THE PROBLEM: What you return should be the lines of the data containing "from", each in full.

DATA SECTION:
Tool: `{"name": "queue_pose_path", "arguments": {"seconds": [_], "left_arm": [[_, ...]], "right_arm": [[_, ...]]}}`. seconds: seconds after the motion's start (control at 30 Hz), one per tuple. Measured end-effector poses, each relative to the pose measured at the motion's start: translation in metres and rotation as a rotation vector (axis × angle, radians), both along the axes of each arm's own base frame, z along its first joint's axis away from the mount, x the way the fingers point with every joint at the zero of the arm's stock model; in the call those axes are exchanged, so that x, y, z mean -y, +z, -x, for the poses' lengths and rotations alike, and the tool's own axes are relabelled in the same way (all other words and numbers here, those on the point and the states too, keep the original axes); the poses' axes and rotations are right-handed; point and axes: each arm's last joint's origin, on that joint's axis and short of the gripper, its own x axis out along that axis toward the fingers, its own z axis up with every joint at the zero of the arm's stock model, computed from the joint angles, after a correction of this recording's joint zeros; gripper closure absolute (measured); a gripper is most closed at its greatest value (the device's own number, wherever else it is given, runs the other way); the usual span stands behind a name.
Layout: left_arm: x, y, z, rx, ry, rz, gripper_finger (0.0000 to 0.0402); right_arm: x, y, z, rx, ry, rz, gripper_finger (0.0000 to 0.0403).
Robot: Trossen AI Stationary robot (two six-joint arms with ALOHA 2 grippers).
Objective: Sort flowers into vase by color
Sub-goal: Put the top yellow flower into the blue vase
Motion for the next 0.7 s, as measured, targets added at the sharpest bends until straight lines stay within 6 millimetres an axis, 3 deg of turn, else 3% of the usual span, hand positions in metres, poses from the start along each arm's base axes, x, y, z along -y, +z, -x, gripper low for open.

RESPONSE TO THIS EXERCISE:
Tool: `{"name": "queue_pose_path", "arguments": {"seconds": [_], "left_arm": [[_, ...]], "right_arm": [[_, ...]]}}`. seconds: seconds after the motion's start (control at 30 Hz), one per tuple. Measured end-effector poses, each relative to the pose measured at the motion's start: translation in metres and rotation as a rotation vector (axis × angle, radians), both along the axes of each arm's own base frame, z along its first joint's axis away from the mount, x the way the fingers point with every joint at the zero of the arm's stock model; in the call those axes are exchanged, so that x, y, z mean -y, +z, -x, for the poses' lengths and rotations alike, and the tool's own axes are relabelled in the same way (all other words and numbers here, those on the point and the states too, keep the original axes); the poses' axes and rotations are right-handed; point and axes: each arm's last joint's origin, on that joint's axis and short of the gripper, its own x axis out along that axis toward the fingers, its own z axis up with every joint at the zero of the arm's stock model, computed from the joint angles, after a correction of this recording's joint zeros; gripper closure absolute (measured); a gripper is most closed at its greatest value (the device's own number, wherever else it is given, runs the other way); the usual span stands behind a name.
Motion for the next 0.7 s, as measured, targets added at the sharpest bends until straight lines stay within 6 millimetres an axis, 3 deg of turn, else 3% of the usual span, hand positions in metres, poses from the start along each arm's base axes, x, y, z along -y, +z, -x, gripper low for open.

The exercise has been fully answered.